AARP: Coronavirus private protecting gear is lacking in nursing properties in New Mexico


According to a recent AARP survey, 51.5 percent of New Mexico nursing homes are missing personal protective equipment for a week as the COVID-19 pandemic rages.

The national average is about 20 percent, although Aging and Long-Term Services Secretary Katrina Hotrum-Lopez said the state has emergency care for any nursing home that cannot find enough personal protective equipment for employees or residents.
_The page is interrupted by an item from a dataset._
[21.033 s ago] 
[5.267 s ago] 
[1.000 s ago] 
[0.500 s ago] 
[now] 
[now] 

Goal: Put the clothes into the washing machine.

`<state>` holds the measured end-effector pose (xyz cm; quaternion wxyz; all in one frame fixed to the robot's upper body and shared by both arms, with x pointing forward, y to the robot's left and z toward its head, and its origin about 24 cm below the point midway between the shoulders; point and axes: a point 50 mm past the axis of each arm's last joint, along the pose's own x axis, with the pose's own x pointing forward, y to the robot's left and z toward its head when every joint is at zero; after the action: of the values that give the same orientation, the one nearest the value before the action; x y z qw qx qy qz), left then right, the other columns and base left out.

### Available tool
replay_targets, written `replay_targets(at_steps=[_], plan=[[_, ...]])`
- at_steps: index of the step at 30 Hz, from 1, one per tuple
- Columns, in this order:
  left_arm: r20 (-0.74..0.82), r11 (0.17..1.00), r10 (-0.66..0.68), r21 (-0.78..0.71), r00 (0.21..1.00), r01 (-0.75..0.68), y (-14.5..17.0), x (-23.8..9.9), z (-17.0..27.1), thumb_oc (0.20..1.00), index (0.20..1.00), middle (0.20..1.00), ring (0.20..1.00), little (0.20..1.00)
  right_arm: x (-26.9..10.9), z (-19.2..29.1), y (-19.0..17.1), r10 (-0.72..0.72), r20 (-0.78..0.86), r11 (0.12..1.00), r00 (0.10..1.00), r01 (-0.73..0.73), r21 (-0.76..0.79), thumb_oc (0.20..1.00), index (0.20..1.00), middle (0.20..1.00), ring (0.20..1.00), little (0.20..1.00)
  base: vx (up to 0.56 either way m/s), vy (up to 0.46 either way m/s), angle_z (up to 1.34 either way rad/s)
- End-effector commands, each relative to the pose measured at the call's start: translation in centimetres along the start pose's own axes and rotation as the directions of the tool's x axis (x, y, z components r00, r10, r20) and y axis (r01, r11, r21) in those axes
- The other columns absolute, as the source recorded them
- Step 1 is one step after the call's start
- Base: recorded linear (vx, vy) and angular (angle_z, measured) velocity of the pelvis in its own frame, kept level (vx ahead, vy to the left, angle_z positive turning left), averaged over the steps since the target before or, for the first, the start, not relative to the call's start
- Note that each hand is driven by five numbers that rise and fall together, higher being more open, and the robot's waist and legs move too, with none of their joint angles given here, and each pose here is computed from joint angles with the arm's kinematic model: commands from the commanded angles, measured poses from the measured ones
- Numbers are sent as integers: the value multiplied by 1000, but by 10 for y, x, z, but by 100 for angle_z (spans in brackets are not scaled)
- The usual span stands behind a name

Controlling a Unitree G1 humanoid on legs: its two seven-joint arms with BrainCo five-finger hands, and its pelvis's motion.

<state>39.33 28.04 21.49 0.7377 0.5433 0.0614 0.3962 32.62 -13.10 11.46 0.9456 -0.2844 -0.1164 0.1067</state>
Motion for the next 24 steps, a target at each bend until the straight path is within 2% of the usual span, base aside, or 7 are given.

“If facilities are unable to secure PPE on their own, the state will step in,” Hotrum-Lopez wrote in an email to The New Mexican. “The national surge in certain cases has undoubtedly contributed to delays in the supply chain and delivery … which can adversely affect a facility’s inventory. We speak to facilities weekly and continuously monitor supply and demand for [personal protective equipment] in every long-term care facility in the state. Every facility has a safety net … by the state. “

Hotrum-Lopez said the state received and fulfilled five emergency requests for personal protective equipment from nursing homes and long-term care facilities in the past month.

Using data released by the Centers for Medicare & Medicaid Services through Oct. 18, the report also found that New Mexico nursing homes recorded 0.15 COVID-19 deaths per 100 nursing home residents and 1 There were 5 cases per 100 nursing home residents, both below the national average.

In New Mexico, however, around 29 percent of nursing homes are facing a shortage of nurses or caregivers that is in line with the national average.

In recent weeks, cases in the state – both in community care facilities and in the general population – have skyrocketed.

According to the Health Department, there have been 2,735 cases of COVID-19 among residents of nursing homes and long-term care facilities, which resulted in 451 deaths on Tuesday. Employees in nursing homes and long-term care facilities have tested positive 2,233 times. Five died.

In Santa Fe, cases of COVID-19 have been detected in residents or employees of 11 nursing homes or long-term care facilities in the past 28 days – Brookdale Santa Fe, Casa Real Genesis, El Castillo, Kingston Residence, Legacy Santa Fe, Mi Casa Bonita, Morningstar Senior Living , Pacifica Senior Living, Santa Fe Care Center, Retired in Sierra Vista, The Montecito and Vista Hermosa.

18 people were killed in these facilities, including 10 in the Kingston Residence. At the Taos Living Center, where at least 14 residents were recently killed in an outbreak, director Dave Armijo said it had not tested positive for the past week.

An AARP official said the study highlighted important issues.

“Nine months since COVID-19 entered nursing homes, cases are picking up again, and facilities still do not have the PPE needed to protect residents,” said Joseph Sanchez, AARP state director in New Mexico. “This deficiency must definitely be remedied. Our heads of state must act to keep residents safe and hold nursing homes accountable. “

Hotrum-Lopez wrote that the state had dealt aggressively with the problem. Hotrum-Lopez named protecting nursing home residents a top priority for Governor Michelle Lujan Grisham, adding that the state “is doing everything in its power to help facilities find and secure personal protective equipment”.

However, the directors of nursing homes and long-term care facilities in Northern New Mexico state that they have made an effort to find new providers who will stay equipped with protective equipment.

Armijo said his regular seller had his orders frozen before the pandemic, so he had to contract with at least 10 different vendors. Edgar Ortiz, director of Santa Fe’s Montecito, said he had to move from one salesman to eight.

“We had to do our homework. You need to plan ahead and order supplies that you may not have had in over a month, ”Ortiz said. “In an eight-hour shift, a caregiver can go through five or six pairs of gloves.”

Adam Spriggs, spokesman for the Kingston Residence in Santa Fe, said the price of N95 masks fluctuated between 300 and 400 percent of the pre-pandemic average.

“We have jumped through so many tires contacting suppliers all over the world,” Spriggs said. “We used face-to-face contacts, told our home office workers to think about suggestions, and checked on Facebook – pretty much anything we can think of to make sure we had enough PPE.”

Armijo, Ortiz and Spriggs reported that personal protective equipment was available at their facilities for no less than a week.

Hotrum-Lopez said all of the state’s 71 or so nursing homes and 250 assisted living facilities conduct weekly surveillance tests on staff and residents. Every positive case triggers a rapid test, while personal protective equipment is available in an emergency.

“Every facility must secure its own personal protective equipment. The state provides help when the long-term care facility alerts us to a shortage, ”wrote Hotrum-Lopez in an email. “In most cases, the state can have the equipment ready within a few days once the facilities request personal protective equipment.”